Coulscott Farmhouse is a Grade II listed building in the North Devon local planning authority area, England. First listed on 9 April 1987. Farmhouse.
Coulscott Farmhouse
- WRENN ID
- scattered-zinc-moon
- Grade
- II
- Local Planning Authority
- North Devon
- Country
- England
- Date first listed
- 9 April 1987
- Type
- Farmhouse
- Source
- Historic England listing
Description
Coulscott Farmhouse comprises two ranges, a rear section dating to the 17th century and a main range built in the early 19th century. The building is constructed of rendered stone rubble, with a slate roof featuring gable end brick stacks to the front range, and an asbestos slate roof with a rebuilt stone rubble stack to the left gable end of the rear range.

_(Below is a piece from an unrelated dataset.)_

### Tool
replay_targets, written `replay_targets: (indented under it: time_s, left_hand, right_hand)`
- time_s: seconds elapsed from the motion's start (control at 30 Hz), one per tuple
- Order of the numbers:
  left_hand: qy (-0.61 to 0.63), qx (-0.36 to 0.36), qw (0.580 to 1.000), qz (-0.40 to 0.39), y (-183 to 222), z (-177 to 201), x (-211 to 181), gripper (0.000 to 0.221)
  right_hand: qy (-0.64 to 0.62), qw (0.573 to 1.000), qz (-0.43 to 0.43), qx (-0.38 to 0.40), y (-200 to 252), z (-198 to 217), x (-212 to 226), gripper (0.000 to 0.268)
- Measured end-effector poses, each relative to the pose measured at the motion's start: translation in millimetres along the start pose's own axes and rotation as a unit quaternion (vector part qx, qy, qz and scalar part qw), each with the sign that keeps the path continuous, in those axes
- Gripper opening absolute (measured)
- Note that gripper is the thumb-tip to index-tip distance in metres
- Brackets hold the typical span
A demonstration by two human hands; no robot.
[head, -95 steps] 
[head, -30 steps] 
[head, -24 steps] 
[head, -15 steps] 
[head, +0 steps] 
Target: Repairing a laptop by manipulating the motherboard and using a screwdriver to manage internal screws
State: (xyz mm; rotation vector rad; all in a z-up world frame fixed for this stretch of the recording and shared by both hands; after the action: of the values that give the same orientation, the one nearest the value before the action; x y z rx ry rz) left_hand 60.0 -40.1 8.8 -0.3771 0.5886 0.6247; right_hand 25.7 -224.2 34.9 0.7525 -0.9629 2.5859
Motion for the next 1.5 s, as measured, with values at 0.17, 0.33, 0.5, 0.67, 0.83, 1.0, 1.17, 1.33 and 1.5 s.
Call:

Originally, the rear range was the main farmhouse and was converted to service use when the symmetrical front range was added. The layout of the original farmhouse is not fully clear due to later alterations, but it likely consisted of a two- or possibly three-room plan with a cross-passage. The left end contained a kitchen with a dairy outshut and a rear stair projection. A blocked doorway, with a deep embrasure, suggests the former location of the cross-passage, and the hall, which retains part of a fireplace from a demolished stack, is situated to the right. The hall was subsequently divided into two rooms in the 19th century. It is unclear whether the large, unheated service room at the right end, which has gable-ended steps to a loft above, is a 19th-century addition or a rebuilding of the original room.
The front range, which is two storeys high, has a three-window symmetrical facade. It features four-paned sash windows and a central stone rubble porch with a gabled slate roof and quoin pilasters. The rear range mainly retains 19th-century window openings.
Inside the original range, there are two scroll-stopped chamfered cross beams and a bressumer towards the lower end. Most 18th- and early 19th-century panelled or ledged plank doors remain. A dog-leg staircase with turned balusters and square section newels is located in the rear stair projection. The dairy retains slate slabs. The roof structure in the original section dates to the late 17th or 18th century and features straight principals with halved and lapped collars. The front range includes a 19th-century staircase with turned balusters, newels with acorn finials, a moulded string, and a handrail. Reeded doorcases with roundels are found in the principal rooms, and the right-hand room features acanthus plasterwork cornices and centre rose and panelled window shutters.